So the issue of plastic surgery has been coming into my life . Personally I want it really really bad. I once lost over 100 lbs and the skin it left me with made me gain the 100 lbs so fast, the uneasyness of things hanging off of me was a new feeling for me. I used to fit into my skin , and when I had went from a size 22 to a size 11 , I felt like my skin never caught up. It was horrible and even tho now im in a between state at the moment , I still hate this skin that seems to have stayed although I gained some of the weight back. I rather be plump than look something similar to this puppy here. I know People who decide to get gastric bypass usually also have to follow up with the cosmetic removal of skin.
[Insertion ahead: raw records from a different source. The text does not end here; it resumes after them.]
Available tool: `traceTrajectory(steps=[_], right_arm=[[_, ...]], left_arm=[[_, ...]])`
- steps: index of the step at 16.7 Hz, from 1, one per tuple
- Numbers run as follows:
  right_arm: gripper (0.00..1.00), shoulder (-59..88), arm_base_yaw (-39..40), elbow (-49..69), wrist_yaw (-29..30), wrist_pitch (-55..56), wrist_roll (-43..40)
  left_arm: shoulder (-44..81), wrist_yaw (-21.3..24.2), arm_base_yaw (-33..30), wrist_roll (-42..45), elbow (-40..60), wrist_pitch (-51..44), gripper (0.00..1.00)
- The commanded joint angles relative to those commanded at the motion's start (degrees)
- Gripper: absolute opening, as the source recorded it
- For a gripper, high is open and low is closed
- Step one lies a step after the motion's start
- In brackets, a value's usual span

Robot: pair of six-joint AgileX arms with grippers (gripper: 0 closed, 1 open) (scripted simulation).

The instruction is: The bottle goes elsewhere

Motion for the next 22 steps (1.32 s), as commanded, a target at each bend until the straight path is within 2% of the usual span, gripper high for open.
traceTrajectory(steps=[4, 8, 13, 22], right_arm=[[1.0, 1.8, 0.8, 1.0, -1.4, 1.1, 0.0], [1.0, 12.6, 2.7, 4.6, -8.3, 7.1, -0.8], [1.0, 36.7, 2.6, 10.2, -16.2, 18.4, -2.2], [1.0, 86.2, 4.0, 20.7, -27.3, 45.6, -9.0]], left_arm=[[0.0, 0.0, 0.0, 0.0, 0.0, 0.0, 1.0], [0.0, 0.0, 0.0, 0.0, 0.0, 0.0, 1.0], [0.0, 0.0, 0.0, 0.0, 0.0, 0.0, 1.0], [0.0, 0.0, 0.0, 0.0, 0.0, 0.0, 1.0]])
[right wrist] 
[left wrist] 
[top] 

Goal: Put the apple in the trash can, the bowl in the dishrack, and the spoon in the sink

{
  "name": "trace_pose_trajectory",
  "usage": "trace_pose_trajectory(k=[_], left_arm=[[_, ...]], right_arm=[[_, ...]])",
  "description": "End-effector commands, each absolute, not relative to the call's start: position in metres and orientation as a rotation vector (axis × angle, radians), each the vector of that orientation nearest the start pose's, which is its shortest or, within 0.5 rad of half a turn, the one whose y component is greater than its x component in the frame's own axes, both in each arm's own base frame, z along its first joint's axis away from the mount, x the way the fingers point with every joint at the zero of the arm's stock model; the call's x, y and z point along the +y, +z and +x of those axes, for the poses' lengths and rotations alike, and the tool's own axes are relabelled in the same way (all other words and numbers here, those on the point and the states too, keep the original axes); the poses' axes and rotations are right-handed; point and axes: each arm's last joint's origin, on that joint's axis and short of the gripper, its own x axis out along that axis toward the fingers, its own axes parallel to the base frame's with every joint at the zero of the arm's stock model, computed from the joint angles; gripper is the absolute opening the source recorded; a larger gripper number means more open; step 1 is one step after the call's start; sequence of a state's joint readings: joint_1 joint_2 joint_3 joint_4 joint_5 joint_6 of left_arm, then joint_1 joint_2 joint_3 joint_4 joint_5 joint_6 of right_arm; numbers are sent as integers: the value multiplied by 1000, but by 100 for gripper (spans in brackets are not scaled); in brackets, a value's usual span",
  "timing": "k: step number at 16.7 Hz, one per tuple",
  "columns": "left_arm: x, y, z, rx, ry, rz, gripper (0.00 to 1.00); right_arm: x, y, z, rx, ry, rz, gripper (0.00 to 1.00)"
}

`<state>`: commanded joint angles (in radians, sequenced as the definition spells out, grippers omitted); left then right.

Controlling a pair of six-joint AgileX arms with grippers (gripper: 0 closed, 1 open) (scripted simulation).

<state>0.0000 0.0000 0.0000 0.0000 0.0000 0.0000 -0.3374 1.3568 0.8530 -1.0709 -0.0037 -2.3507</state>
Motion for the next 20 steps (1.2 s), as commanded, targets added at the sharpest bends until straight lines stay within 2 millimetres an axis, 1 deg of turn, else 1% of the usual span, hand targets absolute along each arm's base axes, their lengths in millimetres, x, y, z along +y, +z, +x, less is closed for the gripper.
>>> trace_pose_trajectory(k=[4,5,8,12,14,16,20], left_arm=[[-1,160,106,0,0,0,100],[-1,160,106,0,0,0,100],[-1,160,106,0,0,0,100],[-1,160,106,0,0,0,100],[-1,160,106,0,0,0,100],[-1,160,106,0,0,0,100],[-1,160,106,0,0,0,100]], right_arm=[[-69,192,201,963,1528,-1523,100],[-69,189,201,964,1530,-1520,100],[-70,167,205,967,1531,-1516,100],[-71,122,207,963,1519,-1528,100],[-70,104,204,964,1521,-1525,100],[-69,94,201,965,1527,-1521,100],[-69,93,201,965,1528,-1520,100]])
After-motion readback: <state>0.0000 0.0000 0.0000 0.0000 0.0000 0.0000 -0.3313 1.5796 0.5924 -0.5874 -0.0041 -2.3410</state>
Tummy tucks, Thigh lifts, Arm lifts, Breast lifts, Ect. I was sort of angry at myself and my body for failing for all the time I would work out and no nothing the hanging skin would still be there . I would have rather wore a belly shirt at size 18 then show my arms in a tank top at a size 11 . It truly bothered me. It still haunts me its one of the things that truly makes me self conscious about my body. The horrid arm skin, the skin that guys love to point out and chuckle at , not my piece of pie. I am beginning on my adventures towards weightloss as we speak ... but the amount of skin that my fat hides is truly frightening me. It's like Yay Your a size 11 but your skin is still a size 20. If you see some of the contestants from the biggest loser you can always tell, the fat doesn't leave flawlessly . It leaves its mark on you. I'm not sure if I'm ready for the scars. It's an ever losing battle .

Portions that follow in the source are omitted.